大役の代役(本来は家族♂がしなければならなかったのを私がした)をして、お役御免になり、さて、何もしなくてよくなったというとき、私は豊明の某所に赴いた。
そこに入院してから3日間くらい、私はコンコンと眠り続けた。
重いものを背負っていたので、誰にも愚痴を言わず、相談も慎重にし、とにかく円満を心がけていたのが一気に解放され、ちょっと精神的にハイになってしまっていた。
今思えば、かなり冷静さを欠いたわがままを表に出していたかもしれない。
家族♂にはもちろん、誰にも苦労話を話せなかった発露として、ふらぁと某所へ赴き、衝動的に治療をお願いしたように思う。
いざ治療という段で、薄れていく意識の中で、私は涙を一筋流してしまった。
これを見られてはいないかと恥ずかしくなった。
人知れずよく我慢してきたという思いと、私自身がかわいそうになって。
そんな私をわかってくれているご近所の知人は、
「何もかも黙ってやってくれたのよね」
と涙ぐんだ。
退院してからは、いつまでも熱が下がらず、一ヶ月ほど安静にしていた。
過労だったのだと思う。
知人の大企業の社長にこの話をしたところ、やはり社長も過労になり、入院し、3日間点滴をしたままコンコンと眠り続けたそうだ。
気持ちは「やれる」と意気込んだり、「やらなければならない」「自分以外に誰がやる」と強い責任感でつきすすんでしまったり、上からの命令でそうなってしまうと、過労に至るのは避けられなくなると思う。
残念なことに、我が家の家族♂は、過労になるまえに両手を挙げる(降参)ので、絶対に過労にならない。
その分、私にしわ寄せがくる。
過労になるとすれば、海外家族と私くらいなものだろう。
過労になるまで頑張って課題を終えても、すぐ次に課題ができるので、「何もなかった人生」とは、口が裂けても言えない。
ちなみに、この大役は、無償だった。
なので、歴代の真面目な方々には、何らかの不都合なことが起きていた。
私の前の前の代の方は一気に白髪になり、私の前の代の方は胃ガンで開腹手術、私の後の代の方は役を終え海外勤務になったとたんにお亡くなりになった。
だから、前の代の方の奥様は、「うちは金輪際関係ありませんから」と、ヒステリックにディフェンスし、引き継ぎもまともにできなかった。

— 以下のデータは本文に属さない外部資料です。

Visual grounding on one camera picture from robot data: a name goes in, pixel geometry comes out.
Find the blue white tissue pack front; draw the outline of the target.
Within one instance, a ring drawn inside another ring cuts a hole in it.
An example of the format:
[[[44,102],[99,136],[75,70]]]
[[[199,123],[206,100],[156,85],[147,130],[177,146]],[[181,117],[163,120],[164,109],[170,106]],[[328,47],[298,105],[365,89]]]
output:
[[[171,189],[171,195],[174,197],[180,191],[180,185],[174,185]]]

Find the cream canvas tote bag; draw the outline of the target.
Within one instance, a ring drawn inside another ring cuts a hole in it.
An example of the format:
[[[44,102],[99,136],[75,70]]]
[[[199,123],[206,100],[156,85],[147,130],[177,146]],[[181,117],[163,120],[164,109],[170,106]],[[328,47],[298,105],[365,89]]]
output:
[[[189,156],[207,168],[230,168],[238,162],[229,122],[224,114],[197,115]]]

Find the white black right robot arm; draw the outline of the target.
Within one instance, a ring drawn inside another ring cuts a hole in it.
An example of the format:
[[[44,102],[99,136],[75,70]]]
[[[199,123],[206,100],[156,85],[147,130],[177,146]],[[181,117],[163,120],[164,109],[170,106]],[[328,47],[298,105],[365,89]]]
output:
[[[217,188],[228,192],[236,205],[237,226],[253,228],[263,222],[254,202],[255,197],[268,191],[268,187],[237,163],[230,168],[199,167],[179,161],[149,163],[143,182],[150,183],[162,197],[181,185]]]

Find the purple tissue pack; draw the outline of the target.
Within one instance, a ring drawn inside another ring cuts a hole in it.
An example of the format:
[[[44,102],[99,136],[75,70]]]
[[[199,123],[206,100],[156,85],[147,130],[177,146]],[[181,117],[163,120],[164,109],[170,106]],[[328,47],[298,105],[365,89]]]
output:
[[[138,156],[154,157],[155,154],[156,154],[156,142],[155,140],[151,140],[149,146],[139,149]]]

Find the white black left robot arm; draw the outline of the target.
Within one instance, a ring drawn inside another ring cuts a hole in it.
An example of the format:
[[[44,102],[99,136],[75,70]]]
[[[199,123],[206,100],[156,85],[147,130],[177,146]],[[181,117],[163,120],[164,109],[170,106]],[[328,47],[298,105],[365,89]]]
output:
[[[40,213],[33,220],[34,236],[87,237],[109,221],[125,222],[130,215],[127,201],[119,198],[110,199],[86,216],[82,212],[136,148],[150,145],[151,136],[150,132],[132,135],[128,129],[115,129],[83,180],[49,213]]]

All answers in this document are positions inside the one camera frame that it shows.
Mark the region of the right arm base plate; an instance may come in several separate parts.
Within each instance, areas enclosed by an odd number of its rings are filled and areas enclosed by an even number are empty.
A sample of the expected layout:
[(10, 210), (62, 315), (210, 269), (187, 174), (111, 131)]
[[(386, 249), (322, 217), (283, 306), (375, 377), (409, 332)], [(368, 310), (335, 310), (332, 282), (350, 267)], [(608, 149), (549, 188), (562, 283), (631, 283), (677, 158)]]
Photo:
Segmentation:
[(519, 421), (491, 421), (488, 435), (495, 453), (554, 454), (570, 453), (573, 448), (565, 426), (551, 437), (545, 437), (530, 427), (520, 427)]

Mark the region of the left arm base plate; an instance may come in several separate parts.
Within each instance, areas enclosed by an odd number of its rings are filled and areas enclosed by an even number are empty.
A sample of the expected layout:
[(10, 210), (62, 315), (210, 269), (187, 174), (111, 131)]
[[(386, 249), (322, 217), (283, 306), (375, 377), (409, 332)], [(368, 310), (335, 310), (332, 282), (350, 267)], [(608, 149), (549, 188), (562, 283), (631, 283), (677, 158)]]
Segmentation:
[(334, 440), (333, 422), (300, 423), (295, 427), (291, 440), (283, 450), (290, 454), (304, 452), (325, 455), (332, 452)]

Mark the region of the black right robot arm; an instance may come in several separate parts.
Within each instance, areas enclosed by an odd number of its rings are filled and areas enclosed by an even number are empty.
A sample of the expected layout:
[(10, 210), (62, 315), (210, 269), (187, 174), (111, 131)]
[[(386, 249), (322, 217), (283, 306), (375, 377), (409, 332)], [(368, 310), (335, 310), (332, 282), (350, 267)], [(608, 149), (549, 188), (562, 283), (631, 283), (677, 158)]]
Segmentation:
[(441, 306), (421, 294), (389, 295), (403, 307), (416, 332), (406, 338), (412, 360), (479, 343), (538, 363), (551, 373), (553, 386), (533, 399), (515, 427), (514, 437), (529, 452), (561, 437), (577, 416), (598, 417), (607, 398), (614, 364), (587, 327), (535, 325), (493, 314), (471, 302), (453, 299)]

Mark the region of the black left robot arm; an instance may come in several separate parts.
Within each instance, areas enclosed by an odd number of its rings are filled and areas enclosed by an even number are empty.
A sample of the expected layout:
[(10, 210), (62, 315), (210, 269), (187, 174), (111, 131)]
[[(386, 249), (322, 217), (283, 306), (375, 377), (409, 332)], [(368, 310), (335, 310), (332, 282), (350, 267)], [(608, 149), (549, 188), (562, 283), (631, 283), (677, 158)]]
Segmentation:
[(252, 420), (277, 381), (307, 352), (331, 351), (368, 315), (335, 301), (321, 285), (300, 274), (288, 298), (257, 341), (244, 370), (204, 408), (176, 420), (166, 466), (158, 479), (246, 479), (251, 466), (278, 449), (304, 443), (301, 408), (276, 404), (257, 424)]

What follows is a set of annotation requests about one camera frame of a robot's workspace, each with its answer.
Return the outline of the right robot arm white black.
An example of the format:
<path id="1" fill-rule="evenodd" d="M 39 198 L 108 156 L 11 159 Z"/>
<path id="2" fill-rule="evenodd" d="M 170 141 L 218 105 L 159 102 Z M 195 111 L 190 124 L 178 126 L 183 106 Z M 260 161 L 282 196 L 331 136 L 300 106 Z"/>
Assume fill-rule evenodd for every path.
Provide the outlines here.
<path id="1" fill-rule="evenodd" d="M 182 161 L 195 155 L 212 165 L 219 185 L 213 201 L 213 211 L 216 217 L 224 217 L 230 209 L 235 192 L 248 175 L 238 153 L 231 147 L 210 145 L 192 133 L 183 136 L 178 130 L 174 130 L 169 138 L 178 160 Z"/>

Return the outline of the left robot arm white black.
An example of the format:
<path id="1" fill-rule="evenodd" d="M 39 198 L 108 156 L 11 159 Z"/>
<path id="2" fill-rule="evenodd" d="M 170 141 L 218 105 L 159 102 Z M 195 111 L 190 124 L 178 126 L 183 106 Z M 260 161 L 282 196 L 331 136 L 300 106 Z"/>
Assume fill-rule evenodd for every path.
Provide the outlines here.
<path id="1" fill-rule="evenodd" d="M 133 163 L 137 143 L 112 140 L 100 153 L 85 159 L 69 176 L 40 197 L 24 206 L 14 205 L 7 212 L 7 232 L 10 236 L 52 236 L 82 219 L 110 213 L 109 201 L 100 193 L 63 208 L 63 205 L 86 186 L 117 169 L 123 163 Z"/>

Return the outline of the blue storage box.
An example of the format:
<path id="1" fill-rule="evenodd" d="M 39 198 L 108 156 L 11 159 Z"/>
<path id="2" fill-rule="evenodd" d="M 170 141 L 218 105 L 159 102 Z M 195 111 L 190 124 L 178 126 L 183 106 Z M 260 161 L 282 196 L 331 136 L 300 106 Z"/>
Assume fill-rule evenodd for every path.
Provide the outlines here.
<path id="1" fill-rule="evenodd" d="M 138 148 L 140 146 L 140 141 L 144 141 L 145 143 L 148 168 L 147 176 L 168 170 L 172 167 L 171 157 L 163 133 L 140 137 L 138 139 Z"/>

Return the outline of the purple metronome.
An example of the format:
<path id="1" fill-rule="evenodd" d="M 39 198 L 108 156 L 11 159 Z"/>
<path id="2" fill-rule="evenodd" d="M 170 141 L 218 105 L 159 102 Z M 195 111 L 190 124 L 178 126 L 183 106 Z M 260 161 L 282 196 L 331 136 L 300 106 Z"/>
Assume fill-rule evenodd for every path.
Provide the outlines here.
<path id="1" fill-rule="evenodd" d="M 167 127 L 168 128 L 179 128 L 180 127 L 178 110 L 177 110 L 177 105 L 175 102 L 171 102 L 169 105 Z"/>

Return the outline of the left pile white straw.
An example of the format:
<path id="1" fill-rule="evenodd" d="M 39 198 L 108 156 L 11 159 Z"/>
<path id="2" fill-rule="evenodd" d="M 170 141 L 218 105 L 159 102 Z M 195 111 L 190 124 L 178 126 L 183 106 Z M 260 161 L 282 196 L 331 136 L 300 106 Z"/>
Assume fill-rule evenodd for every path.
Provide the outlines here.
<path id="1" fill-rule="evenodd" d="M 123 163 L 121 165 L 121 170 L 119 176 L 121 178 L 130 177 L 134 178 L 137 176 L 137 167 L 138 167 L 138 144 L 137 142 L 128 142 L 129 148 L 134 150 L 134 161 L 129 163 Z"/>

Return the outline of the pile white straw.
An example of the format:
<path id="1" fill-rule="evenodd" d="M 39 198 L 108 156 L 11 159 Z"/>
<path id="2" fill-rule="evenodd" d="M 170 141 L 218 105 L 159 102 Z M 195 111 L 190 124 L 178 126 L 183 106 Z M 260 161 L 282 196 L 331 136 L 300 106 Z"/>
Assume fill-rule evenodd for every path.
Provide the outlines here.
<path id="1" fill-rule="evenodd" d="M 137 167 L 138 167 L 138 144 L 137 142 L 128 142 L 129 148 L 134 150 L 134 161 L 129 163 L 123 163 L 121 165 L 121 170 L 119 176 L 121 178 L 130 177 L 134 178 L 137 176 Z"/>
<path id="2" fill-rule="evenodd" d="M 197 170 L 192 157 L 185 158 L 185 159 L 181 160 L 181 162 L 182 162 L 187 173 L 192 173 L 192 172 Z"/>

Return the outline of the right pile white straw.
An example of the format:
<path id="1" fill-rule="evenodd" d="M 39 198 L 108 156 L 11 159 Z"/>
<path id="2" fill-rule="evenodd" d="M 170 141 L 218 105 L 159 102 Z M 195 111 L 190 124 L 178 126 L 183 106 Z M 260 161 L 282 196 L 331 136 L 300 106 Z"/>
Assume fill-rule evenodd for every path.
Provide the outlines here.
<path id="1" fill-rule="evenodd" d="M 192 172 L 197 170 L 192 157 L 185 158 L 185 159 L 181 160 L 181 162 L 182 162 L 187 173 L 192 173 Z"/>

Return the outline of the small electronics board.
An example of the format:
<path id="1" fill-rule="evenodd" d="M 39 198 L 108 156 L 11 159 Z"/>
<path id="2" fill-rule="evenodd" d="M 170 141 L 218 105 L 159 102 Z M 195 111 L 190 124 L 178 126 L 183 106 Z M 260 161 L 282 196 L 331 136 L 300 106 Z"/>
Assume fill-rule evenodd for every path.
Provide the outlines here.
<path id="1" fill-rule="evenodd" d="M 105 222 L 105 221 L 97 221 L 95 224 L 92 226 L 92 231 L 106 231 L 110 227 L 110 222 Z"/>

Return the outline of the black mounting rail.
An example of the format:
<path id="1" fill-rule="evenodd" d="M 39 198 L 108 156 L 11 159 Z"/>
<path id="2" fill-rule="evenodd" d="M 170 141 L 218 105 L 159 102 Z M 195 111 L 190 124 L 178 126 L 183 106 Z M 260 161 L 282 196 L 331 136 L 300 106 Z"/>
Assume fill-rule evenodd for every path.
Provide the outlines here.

なので、私は、全く真っ白な状態で、任務を遂行したことになる。
そして、ご多分に漏れず、私も過労になり、後々、つまり今のような私になる理由のひとつとなった。
家族♂は大黒柱なので家計の源。
この人を不健康にしたら我が家が傾く。
つまり、私が盾になった形、というより、この大黒柱が途中で放り投げたものをやるしかなかった。
お役目最後の日、
「貴女が貴女の名前で何もかもやったほうがよかったな」
と上から言われた。
最高のほめ言葉ではあったけれど、あれ以来、二度とかかわり合いたくはないと思っている。
どんな名誉なことであれ、歴代の方々に何らかの支障が表れているということは、何か腐敗した原因に翻弄されるからだ。
時代は移り変わり、人の様相も変わってきた。
ますます難しい職務内容になっていると思う。
* ただし、会議や大会の表舞台には大黒柱家族♂に出席してもらい、私は雑用の黒子に徹したんですよね。
大きな顔をして私が表舞台に立てば、出る杭を打つ方々はたくさんいましたから。
役割を折半し、余計な言葉を漏らさなかったことがよかったんでしょう。